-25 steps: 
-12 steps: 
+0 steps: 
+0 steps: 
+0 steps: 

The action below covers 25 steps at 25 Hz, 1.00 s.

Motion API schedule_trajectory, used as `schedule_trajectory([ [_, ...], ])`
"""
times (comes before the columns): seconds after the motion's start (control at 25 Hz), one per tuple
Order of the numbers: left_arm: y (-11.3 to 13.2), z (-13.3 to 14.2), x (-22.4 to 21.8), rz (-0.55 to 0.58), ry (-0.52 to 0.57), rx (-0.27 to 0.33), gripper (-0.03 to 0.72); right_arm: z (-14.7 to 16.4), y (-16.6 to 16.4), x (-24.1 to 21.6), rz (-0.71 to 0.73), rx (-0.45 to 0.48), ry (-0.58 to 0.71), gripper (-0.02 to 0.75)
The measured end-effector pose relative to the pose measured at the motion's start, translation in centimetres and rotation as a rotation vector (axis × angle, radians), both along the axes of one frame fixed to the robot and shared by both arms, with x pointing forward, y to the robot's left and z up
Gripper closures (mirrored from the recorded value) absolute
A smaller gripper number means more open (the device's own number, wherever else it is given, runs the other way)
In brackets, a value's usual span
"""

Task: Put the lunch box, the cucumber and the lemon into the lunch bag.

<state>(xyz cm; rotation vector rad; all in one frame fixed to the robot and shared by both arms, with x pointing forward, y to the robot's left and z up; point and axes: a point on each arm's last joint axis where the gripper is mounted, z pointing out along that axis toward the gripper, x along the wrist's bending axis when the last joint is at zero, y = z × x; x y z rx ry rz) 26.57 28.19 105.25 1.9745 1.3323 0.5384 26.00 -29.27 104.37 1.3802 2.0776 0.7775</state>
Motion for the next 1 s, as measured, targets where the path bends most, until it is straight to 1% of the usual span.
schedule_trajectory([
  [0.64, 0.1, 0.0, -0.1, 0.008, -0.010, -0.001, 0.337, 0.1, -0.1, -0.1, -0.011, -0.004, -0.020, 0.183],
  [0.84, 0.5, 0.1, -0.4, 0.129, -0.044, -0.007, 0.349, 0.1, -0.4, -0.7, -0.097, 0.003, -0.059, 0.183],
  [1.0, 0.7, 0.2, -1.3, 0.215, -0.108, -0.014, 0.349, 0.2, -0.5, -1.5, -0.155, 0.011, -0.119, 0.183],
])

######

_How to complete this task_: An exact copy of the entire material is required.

_The completed task_:
-25 steps: 
-12 steps: 
+0 steps: 
+0 steps: 
+0 steps: 

The action below covers 25 steps at 25 Hz, 1.00 s.

Motion API schedule_trajectory, used as `schedule_trajectory([ [_, ...], ])`
"""
times (comes before the columns): seconds after the motion's start (control at 25 Hz), one per tuple
Order of the numbers: left_arm: y (-11.3 to 13.2), z (-13.3 to 14.2), x (-22.4 to 21.8), rz (-0.55 to 0.58), ry (-0.52 to 0.57), rx (-0.27 to 0.33), gripper (-0.03 to 0.72); right_arm: z (-14.7 to 16.4), y (-16.6 to 16.4), x (-24.1 to 21.6), rz (-0.71 to 0.73), rx (-0.45 to 0.48), ry (-0.58 to 0.71), gripper (-0.02 to 0.75)
The measured end-effector pose relative to the pose measured at the motion's start, translation in centimetres and rotation as a rotation vector (axis × angle, radians), both along the axes of one frame fixed to the robot and shared by both arms, with x pointing forward, y to the robot's left and z up
Gripper closures (mirrored from the recorded value) absolute
A smaller gripper number means more open (the device's own number, wherever else it is given, runs the other way)
In brackets, a value's usual span
"""

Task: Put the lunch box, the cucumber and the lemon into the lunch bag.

<state>(xyz cm; rotation vector rad; all in one frame fixed to the robot and shared by both arms, with x pointing forward, y to the robot's left and z up; point and axes: a point on each arm's last joint axis where the gripper is mounted, z pointing out along that axis toward the gripper, x along the wrist's bending axis when the last joint is at zero, y = z × x; x y z rx ry rz) 26.57 28.19 105.25 1.9745 1.3323 0.5384 26.00 -29.27 104.37 1.3802 2.0776 0.7775</state>
Motion for the next 1 s, as measured, targets where the path bends most, until it is straight to 1% of the usual span.
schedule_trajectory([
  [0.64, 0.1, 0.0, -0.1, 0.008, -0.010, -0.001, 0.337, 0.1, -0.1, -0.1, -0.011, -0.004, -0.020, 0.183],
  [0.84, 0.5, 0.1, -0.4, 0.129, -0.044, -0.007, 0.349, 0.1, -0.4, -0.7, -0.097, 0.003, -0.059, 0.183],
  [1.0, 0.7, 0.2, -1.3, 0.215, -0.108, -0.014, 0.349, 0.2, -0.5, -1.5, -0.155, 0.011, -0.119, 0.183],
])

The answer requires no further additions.